Keloid or Not? How to Spot Cutaneous Leiomyomas Mimicking Keloids
"Uncover the key differences between keloids and cutaneous leiomyomas and ensure accurate diagnosis."
Cutaneous leiomyomas are rare, benign tumors arising from the smooth muscle of the skin. While harmless, they can sometimes be mistaken for other skin conditions, most notably keloids. Keloids, on the other hand, are abnormal proliferations of scar tissue that develop after skin injuries, surgery, or trauma.
Distinguishing between these two conditions is crucial for appropriate management. Keloids typically grow beyond the original boundaries of the wound, while hypertrophic scars remain confined. But what happens when a benign tumor starts acting like a scar?

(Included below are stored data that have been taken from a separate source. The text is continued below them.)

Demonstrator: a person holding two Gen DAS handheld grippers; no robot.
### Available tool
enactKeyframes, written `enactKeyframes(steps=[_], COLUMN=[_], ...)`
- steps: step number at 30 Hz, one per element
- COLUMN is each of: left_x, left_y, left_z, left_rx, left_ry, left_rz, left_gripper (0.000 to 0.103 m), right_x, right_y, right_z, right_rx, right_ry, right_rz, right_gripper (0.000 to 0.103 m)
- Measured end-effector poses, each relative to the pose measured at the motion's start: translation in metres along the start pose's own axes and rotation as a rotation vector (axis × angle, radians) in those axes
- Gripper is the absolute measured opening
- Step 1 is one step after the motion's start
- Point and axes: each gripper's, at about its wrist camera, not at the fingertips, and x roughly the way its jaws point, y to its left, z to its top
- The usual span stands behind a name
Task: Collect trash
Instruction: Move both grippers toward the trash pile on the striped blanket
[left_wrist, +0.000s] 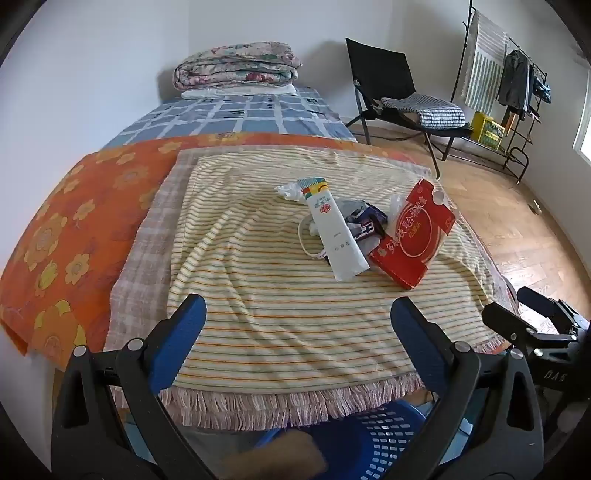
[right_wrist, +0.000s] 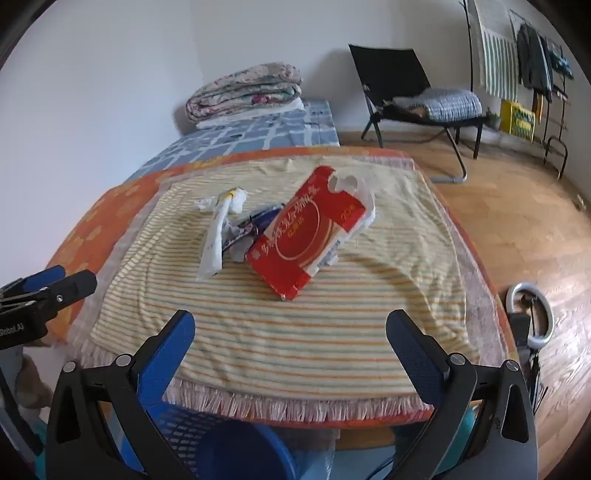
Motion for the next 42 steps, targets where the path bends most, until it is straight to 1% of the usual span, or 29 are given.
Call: enactKeyframes(steps=[3,4,5,6,7,8,11,12,14,16,17,18,20,23,25,28,33,38,42], left_x=[-0.003,-0.005,-0.006,-0.008,-0.011,-0.015,-0.02,-0.02,-0.023,-0.024,-0.024,-0.025,-0.026,-0.033,-0.04,-0.048,-0.049,-0.044,-0.041], left_y=[-0.007,-0.006,-0.005,-0.004,-0.004,-0.006,-0.008,-0.007,-0.007,-0.006,-0.006,-0.006,-0.006,-0.008,-0.011,-0.009,0.001,0.005,0.005], left_z=[0.001,0.004,0.005,0.007,0.009,0.008,0.008,0.009,0.01,0.01,0.01,0.01,0.009,0.01,0.01,0.009,0.007,0.004,0.003], left_rx=[0.023,0.01,0.01,0.007,0.01,0.014,0.025,0.027,0.028,0.026,0.028,0.028,0.033,0.051,0.062,0.063,0.04,0.033,0.035], left_ry=[-0.007,0.0,0.0,0.001,-0.004,-0.015,-0.029,-0.032,-0.038,-0.041,-0.04,-0.039,-0.043,-0.057,-0.075,-0.089,-0.085,-0.068,-0.064], left_rz=[0.018,0.012,0.011,0.01,0.009,0.009,0.012,0.011,0.014,0.016,0.016,0.013,0.011,0.016,0.023,0.032,0.042,0.035,0.029], left_gripper=[0.102,0.102,0.102,0.102,0.102,0.102,0.102,0.102,0.102,0.102,0.102,0.102,0.102,0.102,0.102,0.102,0.102,0.102,0.102], right_x=[-0.009,-0.016,-0.025,-0.03,-0.029,-0.027,-0.024,-0.023,-0.037,-0.048,-0.054,-0.059,-0.058,-0.051,-0.05,-0.058,-0.071,-0.073,-0.068], right_y=[0.003,0.007,0.01,0.009,-0.002,-0.003,0.009,0.006,0.005,0.005,0.007,0.009,0.008,0.006,0.012,0.022,0.037,0.038,0.039], right_z=[0.006,0.009,0.004,0.005,0.009,0.013,0.017,0.016,0.024,0.026,0.027,0.027,0.025,0.022,0.023,0.025,0.035,0.041,0.041], right_rx=[0.02,0.013,0.018,0.021,0.043,0.046,0.036,0.034,0.038,0.026,0.01,-0.01,-0.014,0.018,0.009,-0.023,-0.036,-0.025,-0.038], right_ry=[-0.001,-0.023,-0.048,-0.057,-0.046,-0.031,-0.001,0.006,0.004,-0.031,-0.06,-0.093,-0.099,-0.069,-0.057,-0.079,-0.124,-0.118,-0.127], right_rz=[0.016,0.021,0.029,0.012,0.015,0.007,-0.003,0.008,0.036,0.041,0.018,-0.03,-0.052,-0.037,-0.037,-0.049,-0.032,-0.001,-0.015], right_gripper=[0.103,0.103,0.103,0.103,0.103,0.103,0.103,0.103,0.103,0.103,0.103,0.103,0.103,0.103,0.103,0.103,0.103,0.103,0.103])
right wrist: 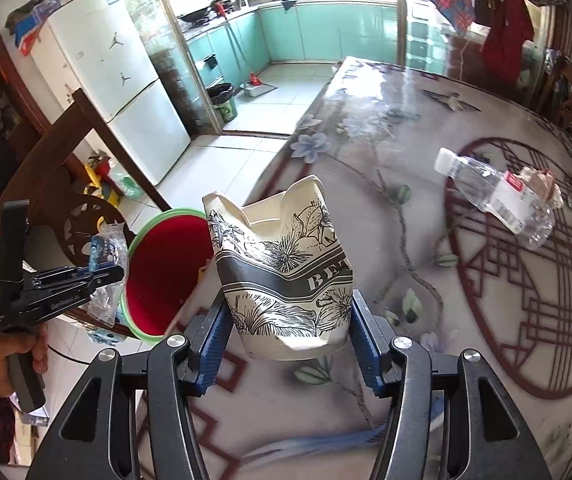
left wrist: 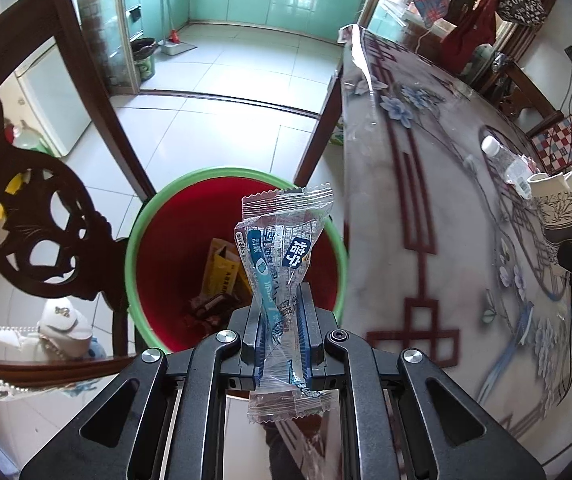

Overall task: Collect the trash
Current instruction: 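Carry the toothbrush package and paper cup over the red bucket with both grippers, then open both grippers to drop the package and cup into the bucket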

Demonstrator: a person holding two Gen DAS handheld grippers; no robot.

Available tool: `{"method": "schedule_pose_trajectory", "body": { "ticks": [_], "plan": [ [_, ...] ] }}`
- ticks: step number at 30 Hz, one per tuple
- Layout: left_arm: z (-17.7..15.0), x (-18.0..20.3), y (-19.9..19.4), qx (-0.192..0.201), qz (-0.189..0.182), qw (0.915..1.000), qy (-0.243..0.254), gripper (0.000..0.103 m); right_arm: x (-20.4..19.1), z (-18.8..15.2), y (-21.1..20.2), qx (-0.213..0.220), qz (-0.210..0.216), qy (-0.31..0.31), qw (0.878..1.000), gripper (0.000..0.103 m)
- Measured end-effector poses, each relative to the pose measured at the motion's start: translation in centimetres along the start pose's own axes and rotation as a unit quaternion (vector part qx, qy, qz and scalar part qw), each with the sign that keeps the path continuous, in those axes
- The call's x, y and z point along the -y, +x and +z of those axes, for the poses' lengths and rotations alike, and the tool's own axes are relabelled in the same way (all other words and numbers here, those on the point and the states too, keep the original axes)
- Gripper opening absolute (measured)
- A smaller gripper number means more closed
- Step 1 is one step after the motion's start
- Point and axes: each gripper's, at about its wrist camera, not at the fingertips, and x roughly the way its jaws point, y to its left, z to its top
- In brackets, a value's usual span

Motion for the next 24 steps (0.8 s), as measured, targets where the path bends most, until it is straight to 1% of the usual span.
{"method": "schedule_pose_trajectory", "body": {
  "ticks": [7,12,18,21,24],
  "plan": [
    [0.0,-2.0,0.6,-0.006,0.012,0.9998,-0.013,0.012,-2.5,1.1,1.1,-0.005,0.016,-0.023,1.0,0.054],
    [0.3,-2.8,1.9,-0.023,0.014,0.9995,-0.014,0.012,-4.6,1.9,2.4,-0.01,0.04,-0.034,0.999,0.054],
    [0.9,-3.3,2.4,-0.026,0.006,0.9994,-0.023,0.012,-7.2,2.8,4.3,-0.013,0.074,-0.045,0.996,0.054],
    [1.2,-3.3,2.6,-0.027,0.006,0.9994,-0.022,0.012,-7.8,2.9,5.2,-0.019,0.088,-0.041,0.995,0.054],
    [1.5,-3.6,2.8,-0.03,-0.002,0.9992,-0.027,0.012,-8.0,2.8,5.8,-0.024,0.094,-0.038,0.995,0.054]
  ]
}}
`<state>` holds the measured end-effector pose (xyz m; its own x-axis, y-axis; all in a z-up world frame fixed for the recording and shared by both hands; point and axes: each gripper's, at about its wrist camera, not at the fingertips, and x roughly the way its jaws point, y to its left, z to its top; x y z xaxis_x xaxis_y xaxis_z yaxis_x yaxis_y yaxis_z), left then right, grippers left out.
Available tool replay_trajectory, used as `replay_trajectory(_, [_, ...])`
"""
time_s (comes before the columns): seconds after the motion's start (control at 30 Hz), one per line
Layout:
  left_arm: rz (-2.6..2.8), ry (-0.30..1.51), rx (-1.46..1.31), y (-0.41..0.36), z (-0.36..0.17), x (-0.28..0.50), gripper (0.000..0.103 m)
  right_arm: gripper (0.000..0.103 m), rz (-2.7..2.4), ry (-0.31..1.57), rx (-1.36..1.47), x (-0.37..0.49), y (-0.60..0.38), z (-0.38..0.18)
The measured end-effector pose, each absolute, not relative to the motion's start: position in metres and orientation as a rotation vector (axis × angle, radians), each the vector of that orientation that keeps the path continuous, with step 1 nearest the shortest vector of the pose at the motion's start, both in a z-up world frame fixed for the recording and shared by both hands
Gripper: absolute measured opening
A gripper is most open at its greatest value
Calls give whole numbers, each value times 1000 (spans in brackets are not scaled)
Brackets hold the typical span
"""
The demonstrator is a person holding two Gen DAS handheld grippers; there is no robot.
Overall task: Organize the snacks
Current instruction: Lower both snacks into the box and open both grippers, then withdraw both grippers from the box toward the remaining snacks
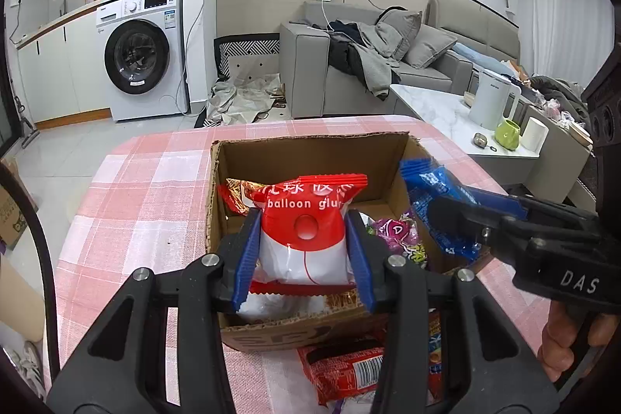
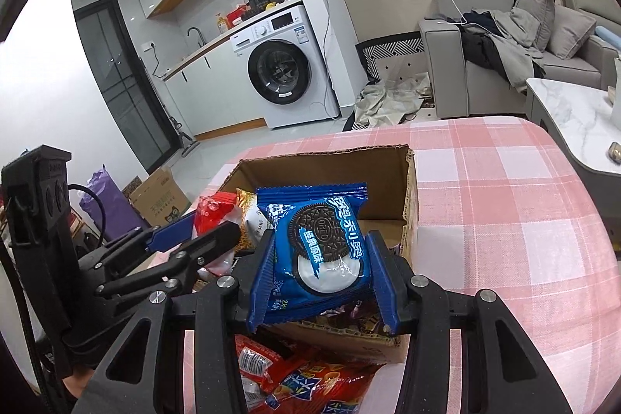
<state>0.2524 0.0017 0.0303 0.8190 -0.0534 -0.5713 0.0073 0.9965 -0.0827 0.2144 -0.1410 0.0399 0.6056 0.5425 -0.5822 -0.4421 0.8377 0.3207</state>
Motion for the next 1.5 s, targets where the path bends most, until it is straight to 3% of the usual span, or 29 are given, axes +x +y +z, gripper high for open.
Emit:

This article delves into a fascinating case study that highlights the diagnostic challenges posed by cutaneous leiomyomas mimicking keloids. We'll explore the clinical features, diagnostic approaches, and why early recognition is essential, potentially even life-saving.
The Case of the Misdiagnosed Shoulder Keloid: A Diagnostic Journey

Imagine a 23-year-old woman seeking treatment for what appears to be keloids on her left shoulder. She’s had these raised skin lesions since childhood, experiencing mild itching and discomfort. A general practitioner initially diagnosed keloids, a reasonable assumption given the appearance and location.
- Clinical Appearance: Raised skin lesions, potentially reddish-brown in color, resembling keloids.
- Patient History: Absence of typical keloid triggers like significant trauma or surgery.
- Location: While keloids often appear on shoulders, other locations can raise suspicion.
Why Accurate Diagnosis Matters: Beyond the Cosmetic
While cutaneous leiomyomas are benign, recognizing them is clinically relevant. These tumors can be associated with hereditary leiomyomatosis and renal cell carcinoma (HLRCC), also known as Reed’s syndrome. This genetic condition increases the risk of developing uterine fibroids, skin leiomyomas, and a specific type of kidney cancer.
In the presented case, the patient was fortunate. Screening for uterine leiomyoma and renal cell carcinoma came back negative. However, early diagnosis of cutaneous leiomyomas allows for timely investigations and monitoring for potential underlying genetic conditions.
So, next time you encounter a suspected keloid, remember that it could be something else. A thorough examination, a detailed patient history, and, when necessary, a skin biopsy can make all the difference. Early recognition and accurate diagnosis aren't just about aesthetics; they can be life-saving.